Exercise requirements: Quote exactly and only this range of lines in the data below: the line that holds "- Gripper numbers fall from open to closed" to the line that holds "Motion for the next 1", both included.

Data extracted from a collection:
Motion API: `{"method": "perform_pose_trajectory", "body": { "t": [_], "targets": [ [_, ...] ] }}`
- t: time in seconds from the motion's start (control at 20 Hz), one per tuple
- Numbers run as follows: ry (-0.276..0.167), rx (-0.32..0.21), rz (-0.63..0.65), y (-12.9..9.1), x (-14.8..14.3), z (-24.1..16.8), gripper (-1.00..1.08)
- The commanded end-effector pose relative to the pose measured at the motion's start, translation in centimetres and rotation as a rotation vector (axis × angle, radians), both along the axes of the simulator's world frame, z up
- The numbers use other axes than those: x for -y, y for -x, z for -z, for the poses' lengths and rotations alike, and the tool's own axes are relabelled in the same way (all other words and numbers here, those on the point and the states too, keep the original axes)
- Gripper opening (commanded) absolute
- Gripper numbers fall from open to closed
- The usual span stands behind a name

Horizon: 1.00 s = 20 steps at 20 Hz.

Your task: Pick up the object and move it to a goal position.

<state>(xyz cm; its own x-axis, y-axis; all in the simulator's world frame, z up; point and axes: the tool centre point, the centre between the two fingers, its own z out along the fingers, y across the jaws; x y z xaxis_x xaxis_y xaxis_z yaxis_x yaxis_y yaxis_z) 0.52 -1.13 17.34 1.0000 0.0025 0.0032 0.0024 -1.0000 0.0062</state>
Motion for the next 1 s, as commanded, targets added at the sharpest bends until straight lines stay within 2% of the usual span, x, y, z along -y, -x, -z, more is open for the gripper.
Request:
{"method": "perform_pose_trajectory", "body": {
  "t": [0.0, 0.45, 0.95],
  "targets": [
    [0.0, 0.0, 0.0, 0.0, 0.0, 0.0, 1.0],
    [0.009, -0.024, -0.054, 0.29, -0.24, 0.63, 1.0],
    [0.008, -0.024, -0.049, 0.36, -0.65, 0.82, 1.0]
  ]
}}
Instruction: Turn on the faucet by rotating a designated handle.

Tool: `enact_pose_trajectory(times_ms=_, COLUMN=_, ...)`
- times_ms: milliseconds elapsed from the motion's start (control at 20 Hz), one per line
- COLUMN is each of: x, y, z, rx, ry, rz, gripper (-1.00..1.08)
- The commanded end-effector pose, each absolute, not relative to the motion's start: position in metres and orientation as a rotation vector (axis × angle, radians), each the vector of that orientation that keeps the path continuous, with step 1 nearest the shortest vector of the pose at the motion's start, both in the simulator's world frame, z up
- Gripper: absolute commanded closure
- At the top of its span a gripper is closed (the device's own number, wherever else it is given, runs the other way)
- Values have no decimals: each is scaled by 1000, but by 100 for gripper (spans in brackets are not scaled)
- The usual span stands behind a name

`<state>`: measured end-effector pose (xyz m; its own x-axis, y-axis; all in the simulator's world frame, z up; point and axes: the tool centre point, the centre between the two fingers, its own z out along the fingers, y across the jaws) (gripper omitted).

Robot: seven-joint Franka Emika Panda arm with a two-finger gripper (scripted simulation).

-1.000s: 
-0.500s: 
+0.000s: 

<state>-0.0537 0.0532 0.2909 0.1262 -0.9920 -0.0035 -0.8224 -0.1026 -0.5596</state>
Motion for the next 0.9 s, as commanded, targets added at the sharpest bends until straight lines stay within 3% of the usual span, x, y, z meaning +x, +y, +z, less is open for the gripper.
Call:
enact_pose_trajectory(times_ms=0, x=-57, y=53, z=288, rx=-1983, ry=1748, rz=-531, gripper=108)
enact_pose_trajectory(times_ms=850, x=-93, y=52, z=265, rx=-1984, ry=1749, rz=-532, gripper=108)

Task result:
- Gripper numbers fall from open to closed
- The usual span stands behind a name

Horizon: 1.00 s = 20 steps at 20 Hz.

Your task: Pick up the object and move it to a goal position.

<state>(xyz cm; its own x-axis, y-axis; all in the simulator's world frame, z up; point and axes: the tool centre point, the centre between the two fingers, its own z out along the fingers, y across the jaws; x y z xaxis_x xaxis_y xaxis_z yaxis_x yaxis_y yaxis_z) 0.52 -1.13 17.34 1.0000 0.0025 0.0032 0.0024 -1.0000 0.0062</state>
Motion for the next 1 s, as commanded, targets added at the sharpest bends until straight lines stay within 2% of the usual span, x, y, z along -y, -x, -z, more is open for the gripper.

What appears above is the complete answer to the exercise.